On a different note: I hope the message of this song is not taken the wrong way. I wrote the lyrics carefully in hopes that anything about body image would not be taken the wrong way, although that is a sensitive subject on the internet and among soecity. I hope that you already know that I will always promote self-love, and along with self-love comes PERSONAL choice. We tend to be blasted with opinions from all directions. There’s the “food doesn’t taste as good as skinny feels” mantra but there are others shutting that down saying ” eat what you want and love your body no matter what”. You’ll get haters if you’re dieting – “just eat something already” – and you’ll get haters if you’re deemed overweight – “cut back on the junk and go to the gym”. In this song I don’t claim to be “fat” (ugh i hate that word) or “skinny”. What I do claim is like most girls, I’ve heard the body image voices from all around me and in my own head.
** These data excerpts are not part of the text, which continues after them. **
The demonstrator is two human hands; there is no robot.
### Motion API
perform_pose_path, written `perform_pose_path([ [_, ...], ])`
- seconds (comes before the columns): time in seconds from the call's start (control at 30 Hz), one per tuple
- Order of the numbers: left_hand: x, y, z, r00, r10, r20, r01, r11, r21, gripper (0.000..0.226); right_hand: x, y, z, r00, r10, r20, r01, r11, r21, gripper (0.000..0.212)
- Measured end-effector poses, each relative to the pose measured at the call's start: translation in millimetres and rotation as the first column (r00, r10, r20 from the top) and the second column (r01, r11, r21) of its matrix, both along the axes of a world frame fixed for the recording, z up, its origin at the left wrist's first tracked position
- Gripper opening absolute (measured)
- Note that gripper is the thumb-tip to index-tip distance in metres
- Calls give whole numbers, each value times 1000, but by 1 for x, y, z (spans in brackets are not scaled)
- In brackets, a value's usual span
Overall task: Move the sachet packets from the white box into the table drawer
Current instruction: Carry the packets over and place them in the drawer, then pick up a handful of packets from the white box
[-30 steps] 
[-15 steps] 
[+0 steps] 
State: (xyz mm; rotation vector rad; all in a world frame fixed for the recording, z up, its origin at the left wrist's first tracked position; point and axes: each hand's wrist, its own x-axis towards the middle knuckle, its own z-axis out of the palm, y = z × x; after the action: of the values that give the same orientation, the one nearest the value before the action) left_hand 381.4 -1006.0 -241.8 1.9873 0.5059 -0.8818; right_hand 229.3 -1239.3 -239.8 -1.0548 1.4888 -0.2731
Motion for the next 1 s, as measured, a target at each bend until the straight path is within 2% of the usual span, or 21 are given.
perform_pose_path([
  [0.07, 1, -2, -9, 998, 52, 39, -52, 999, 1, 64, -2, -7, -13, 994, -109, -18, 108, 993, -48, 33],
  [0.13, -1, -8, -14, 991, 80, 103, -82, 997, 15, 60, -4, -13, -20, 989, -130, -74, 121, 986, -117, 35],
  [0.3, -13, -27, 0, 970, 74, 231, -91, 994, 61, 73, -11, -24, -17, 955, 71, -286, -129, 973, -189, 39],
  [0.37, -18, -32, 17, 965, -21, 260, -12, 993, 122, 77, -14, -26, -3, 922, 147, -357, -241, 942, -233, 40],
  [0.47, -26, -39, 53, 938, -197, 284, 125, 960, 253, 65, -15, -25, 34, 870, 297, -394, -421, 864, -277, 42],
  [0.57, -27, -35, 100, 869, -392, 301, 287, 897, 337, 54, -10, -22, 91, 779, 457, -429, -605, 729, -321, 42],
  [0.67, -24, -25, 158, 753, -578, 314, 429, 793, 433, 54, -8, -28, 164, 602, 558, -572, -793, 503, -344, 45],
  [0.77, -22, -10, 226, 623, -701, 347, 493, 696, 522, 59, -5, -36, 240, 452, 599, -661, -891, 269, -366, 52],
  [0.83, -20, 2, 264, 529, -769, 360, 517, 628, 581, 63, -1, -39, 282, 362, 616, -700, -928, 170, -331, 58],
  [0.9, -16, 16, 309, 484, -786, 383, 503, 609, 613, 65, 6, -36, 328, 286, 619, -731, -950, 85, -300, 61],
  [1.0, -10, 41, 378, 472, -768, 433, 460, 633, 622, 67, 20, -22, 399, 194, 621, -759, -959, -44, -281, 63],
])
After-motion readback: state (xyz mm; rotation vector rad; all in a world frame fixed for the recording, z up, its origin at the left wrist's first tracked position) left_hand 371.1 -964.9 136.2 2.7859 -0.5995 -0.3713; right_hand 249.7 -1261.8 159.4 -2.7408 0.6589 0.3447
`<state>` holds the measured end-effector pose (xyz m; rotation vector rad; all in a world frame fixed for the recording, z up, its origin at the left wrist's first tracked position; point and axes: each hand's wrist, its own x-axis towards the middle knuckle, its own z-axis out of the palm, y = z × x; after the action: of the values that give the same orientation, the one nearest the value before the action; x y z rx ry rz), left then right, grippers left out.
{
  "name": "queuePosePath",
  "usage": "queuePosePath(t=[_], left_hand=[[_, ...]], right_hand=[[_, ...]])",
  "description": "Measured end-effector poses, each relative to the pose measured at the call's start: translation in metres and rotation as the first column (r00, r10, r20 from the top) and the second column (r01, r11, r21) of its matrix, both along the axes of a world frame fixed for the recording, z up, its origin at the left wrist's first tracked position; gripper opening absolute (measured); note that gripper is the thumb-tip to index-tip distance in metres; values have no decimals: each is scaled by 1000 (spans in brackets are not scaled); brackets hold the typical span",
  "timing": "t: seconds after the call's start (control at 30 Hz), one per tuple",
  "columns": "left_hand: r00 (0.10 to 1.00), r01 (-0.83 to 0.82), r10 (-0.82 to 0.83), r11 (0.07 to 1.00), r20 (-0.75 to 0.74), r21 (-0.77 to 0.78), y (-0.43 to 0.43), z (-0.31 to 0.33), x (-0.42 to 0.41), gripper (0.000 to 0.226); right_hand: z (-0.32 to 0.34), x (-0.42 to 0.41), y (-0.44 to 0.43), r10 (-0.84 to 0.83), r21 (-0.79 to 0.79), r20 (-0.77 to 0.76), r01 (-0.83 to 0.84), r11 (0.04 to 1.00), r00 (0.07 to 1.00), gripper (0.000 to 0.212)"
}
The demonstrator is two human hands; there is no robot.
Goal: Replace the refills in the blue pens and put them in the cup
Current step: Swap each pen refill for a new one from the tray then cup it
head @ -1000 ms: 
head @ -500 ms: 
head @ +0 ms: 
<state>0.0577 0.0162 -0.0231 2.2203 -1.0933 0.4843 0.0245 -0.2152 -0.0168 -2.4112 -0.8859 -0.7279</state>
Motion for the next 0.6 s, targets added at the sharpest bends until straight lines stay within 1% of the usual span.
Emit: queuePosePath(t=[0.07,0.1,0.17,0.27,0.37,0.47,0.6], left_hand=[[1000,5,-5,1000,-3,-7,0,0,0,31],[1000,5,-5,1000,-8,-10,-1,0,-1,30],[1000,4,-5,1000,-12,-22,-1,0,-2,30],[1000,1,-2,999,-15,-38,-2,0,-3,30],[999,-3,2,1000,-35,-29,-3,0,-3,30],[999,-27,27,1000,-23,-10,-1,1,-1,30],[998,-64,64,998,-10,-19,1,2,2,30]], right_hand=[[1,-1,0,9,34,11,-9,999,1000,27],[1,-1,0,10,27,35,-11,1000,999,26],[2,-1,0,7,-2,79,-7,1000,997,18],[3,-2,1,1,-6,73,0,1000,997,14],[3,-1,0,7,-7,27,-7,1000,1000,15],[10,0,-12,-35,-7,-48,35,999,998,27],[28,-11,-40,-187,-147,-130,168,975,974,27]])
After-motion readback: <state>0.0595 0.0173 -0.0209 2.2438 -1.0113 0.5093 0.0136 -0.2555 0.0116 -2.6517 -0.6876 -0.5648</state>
I’ve decided not to give up cake and life’s delicacies because they make me PERSONALLY happy. I believe that everything should be your personal choice. No matter what you choose in your lifestyle, don’t let the haters get to you. It’s all about self love and I will always promote self love even if it’s in weird ways (like songs about cake).
I hope you enjoy the song, the video, and this blog post. This has been a fun one!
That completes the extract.